▶ [What you will do]: Count how many lines in the data below include "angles". Answer with the number only.

▶ [Information shown]:
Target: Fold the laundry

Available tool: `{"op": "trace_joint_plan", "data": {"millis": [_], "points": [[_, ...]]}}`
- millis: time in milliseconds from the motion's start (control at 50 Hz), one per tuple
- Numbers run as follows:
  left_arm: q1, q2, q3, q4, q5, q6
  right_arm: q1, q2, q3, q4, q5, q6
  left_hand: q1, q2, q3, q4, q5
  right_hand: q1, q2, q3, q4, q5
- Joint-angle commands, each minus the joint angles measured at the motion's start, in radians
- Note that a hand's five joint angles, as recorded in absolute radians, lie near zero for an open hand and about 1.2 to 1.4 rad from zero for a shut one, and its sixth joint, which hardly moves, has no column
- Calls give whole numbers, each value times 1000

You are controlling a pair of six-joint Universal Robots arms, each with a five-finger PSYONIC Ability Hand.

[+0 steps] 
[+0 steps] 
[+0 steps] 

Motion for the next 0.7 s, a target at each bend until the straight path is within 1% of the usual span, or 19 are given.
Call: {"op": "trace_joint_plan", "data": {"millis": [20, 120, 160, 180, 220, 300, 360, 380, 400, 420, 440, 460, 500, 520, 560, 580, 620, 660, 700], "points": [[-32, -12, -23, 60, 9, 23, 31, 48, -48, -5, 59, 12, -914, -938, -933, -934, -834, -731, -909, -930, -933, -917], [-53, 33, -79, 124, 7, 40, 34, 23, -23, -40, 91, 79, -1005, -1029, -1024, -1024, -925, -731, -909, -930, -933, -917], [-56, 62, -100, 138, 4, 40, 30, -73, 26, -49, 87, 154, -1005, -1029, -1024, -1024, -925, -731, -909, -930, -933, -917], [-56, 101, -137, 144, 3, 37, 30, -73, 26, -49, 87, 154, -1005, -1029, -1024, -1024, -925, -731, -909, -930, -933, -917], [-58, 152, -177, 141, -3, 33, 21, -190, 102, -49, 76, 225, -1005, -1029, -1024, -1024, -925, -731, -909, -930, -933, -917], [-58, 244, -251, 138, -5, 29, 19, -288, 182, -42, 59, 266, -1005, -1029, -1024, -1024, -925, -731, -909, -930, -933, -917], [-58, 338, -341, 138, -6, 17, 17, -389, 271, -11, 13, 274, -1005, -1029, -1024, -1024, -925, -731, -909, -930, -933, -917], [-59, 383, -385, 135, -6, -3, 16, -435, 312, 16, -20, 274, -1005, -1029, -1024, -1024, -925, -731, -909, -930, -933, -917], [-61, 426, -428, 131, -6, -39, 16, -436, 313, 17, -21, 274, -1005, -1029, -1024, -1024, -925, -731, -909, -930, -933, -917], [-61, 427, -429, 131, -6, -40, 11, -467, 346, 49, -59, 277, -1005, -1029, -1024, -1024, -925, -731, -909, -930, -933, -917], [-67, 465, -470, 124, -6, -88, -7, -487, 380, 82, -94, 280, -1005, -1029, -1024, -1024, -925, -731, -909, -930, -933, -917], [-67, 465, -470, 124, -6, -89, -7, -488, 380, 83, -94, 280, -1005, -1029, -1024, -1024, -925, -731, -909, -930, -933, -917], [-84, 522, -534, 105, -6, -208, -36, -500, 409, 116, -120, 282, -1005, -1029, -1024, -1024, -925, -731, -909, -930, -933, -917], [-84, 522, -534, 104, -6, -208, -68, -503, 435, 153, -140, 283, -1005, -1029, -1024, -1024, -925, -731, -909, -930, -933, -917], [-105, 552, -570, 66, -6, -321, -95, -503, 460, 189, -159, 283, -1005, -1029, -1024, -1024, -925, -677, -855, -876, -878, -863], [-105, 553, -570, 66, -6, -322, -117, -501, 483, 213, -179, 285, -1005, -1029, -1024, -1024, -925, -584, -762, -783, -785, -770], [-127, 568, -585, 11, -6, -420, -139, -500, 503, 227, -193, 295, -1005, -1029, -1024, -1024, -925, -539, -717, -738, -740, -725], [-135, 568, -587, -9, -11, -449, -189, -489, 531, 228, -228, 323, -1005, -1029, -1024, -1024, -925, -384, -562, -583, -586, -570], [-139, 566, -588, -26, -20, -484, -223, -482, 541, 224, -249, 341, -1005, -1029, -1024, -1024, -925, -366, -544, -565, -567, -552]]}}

▶ [Response to this exercise]: 2